Do you have to pay taxes on crypto if you’re not cashing out your bitcoin? Probably not. But this is likely to change in the future.
I think what’s more important is being aware of what the Australian Tax Office says about bitcoin, how it’s taxed, and what you can do to protect your hard-earned income.
For the purposes of getting as much money as they possibly can, the ATO has been very quick to rule on what they say about cryptocurrencies like bitcoin.
In my view, it’s borderline criminal how they’re taxing the Australian people, but I’ve been saying that for years. The way the ATO is handling cryptocurrencies is both shocking and completely expected from those mouthbreathers in Canberra.
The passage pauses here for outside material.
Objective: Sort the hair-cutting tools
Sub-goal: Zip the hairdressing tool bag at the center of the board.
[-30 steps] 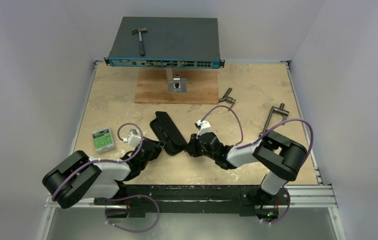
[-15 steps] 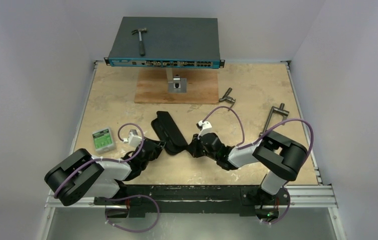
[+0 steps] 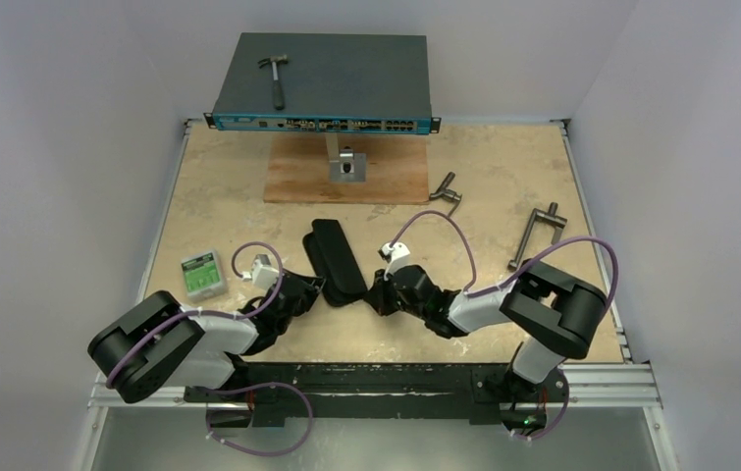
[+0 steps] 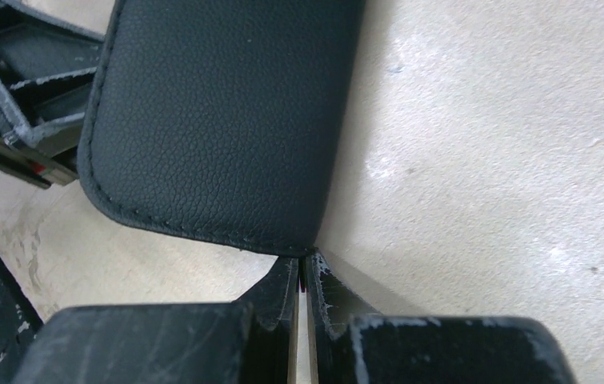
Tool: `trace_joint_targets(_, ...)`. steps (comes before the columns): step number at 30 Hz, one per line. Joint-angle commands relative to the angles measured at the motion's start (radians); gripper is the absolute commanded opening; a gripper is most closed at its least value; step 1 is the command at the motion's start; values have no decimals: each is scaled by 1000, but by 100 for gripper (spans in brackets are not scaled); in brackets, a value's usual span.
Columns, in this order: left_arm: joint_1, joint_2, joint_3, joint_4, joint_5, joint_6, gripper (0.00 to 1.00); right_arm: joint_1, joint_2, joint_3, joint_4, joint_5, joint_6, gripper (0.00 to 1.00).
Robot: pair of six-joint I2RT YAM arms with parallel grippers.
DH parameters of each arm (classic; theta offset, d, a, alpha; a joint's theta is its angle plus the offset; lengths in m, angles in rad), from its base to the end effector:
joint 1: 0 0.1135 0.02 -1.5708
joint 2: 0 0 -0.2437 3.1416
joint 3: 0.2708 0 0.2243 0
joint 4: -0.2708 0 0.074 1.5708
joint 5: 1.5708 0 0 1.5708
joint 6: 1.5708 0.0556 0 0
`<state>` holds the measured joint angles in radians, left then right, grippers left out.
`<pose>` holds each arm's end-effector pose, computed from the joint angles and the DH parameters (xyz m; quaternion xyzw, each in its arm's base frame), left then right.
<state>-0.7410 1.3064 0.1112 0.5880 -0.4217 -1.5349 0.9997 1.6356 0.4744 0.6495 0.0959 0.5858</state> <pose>0.1584 -0.1141 0.0985 -0.4244 0.7617 -0.3335 0.3584 0.1611 0.2408 0.1190 -0.1534 0.8486 0.3304 0.3836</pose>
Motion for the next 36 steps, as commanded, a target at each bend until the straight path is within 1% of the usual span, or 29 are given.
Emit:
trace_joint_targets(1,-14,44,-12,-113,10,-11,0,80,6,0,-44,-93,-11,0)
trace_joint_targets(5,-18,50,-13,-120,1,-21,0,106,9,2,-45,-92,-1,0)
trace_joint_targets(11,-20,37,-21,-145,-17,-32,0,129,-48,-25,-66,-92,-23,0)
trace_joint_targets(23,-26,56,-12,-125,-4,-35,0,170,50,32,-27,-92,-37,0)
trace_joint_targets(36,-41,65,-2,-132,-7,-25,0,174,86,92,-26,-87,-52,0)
For starters, the ATO’s position is that all cryptocurrencies as capital gains taxable assets. So, just like property or investments, simply holding cryptocurrency is not going to attract any taxes. At least, not until you dispose of it.
Now, disposing of bitcoin could happen in several ways, and there are a couple examples I can give you.
If you’re going to sell off your cryptocurrency holdings, and if you make a profit, then the ATO is going to come knocking.
And knock they will. I know that several of my clients have received preemptive letters from the ATO, gently reminding them that they have to declare their bitcoin gains in their income. In all my years practicing tax law, I have NEVER seen the ATO be so forthright and aggressive about a financial instrument. This is completely unprecedented, and it’s going to certainly mark a wave of bitcoin audits in the future.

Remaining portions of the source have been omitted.